GIVEN DATA =
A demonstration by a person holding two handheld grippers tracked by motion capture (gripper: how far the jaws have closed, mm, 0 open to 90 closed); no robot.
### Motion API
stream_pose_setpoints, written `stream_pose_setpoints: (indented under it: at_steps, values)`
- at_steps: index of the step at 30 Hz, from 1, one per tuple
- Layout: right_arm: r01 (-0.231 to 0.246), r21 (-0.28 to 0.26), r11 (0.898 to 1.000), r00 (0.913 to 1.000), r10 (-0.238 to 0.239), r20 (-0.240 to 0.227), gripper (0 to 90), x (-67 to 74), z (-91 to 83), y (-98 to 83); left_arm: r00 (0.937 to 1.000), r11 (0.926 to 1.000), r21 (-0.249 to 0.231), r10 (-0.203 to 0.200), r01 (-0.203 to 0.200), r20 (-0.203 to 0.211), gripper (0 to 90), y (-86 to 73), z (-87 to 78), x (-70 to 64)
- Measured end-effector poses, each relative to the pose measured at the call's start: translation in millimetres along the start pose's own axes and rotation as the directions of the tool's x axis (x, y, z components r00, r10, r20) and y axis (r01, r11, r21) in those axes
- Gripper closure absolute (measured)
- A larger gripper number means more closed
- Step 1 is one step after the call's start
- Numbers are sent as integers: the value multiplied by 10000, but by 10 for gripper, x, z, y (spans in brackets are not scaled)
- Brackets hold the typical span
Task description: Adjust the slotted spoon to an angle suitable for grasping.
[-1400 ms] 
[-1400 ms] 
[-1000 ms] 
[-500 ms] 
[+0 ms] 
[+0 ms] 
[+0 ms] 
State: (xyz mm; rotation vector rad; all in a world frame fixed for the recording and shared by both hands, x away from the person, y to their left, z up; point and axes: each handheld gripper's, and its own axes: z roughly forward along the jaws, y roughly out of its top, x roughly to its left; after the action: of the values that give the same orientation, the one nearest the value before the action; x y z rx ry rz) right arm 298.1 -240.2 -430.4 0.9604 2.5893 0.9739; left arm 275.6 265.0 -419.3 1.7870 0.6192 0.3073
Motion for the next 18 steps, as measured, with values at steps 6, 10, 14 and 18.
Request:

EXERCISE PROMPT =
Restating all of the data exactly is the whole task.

TASK OUTPUT =
A demonstration by a person holding two handheld grippers tracked by motion capture (gripper: how far the jaws have closed, mm, 0 open to 90 closed); no robot.
### Motion API
stream_pose_setpoints, written `stream_pose_setpoints: (indented under it: at_steps, values)`
- at_steps: index of the step at 30 Hz, from 1, one per tuple
- Layout: right_arm: r01 (-0.231 to 0.246), r21 (-0.28 to 0.26), r11 (0.898 to 1.000), r00 (0.913 to 1.000), r10 (-0.238 to 0.239), r20 (-0.240 to 0.227), gripper (0 to 90), x (-67 to 74), z (-91 to 83), y (-98 to 83); left_arm: r00 (0.937 to 1.000), r11 (0.926 to 1.000), r21 (-0.249 to 0.231), r10 (-0.203 to 0.200), r01 (-0.203 to 0.200), r20 (-0.203 to 0.211), gripper (0 to 90), y (-86 to 73), z (-87 to 78), x (-70 to 64)
- Measured end-effector poses, each relative to the pose measured at the call's start: translation in millimetres along the start pose's own axes and rotation as the directions of the tool's x axis (x, y, z components r00, r10, r20) and y axis (r01, r11, r21) in those axes
- Gripper closure absolute (measured)
- A larger gripper number means more closed
- Step 1 is one step after the call's start
- Numbers are sent as integers: the value multiplied by 10000, but by 10 for gripper, x, z, y (spans in brackets are not scaled)
- Brackets hold the typical span
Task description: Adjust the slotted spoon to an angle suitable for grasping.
[-1400 ms] 
[-1400 ms] 
[-1000 ms] 
[-500 ms] 
[+0 ms] 
[+0 ms] 
[+0 ms] 
State: (xyz mm; rotation vector rad; all in a world frame fixed for the recording and shared by both hands, x away from the person, y to their left, z up; point and axes: each handheld gripper's, and its own axes: z roughly forward along the jaws, y roughly out of its top, x roughly to its left; after the action: of the values that give the same orientation, the one nearest the value before the action; x y z rx ry rz) right arm 298.1 -240.2 -430.4 0.9604 2.5893 0.9739; left arm 275.6 265.0 -419.3 1.7870 0.6192 0.3073
Motion for the next 18 steps, as measured, with values at steps 6, 10, 14 and 18.
Request:

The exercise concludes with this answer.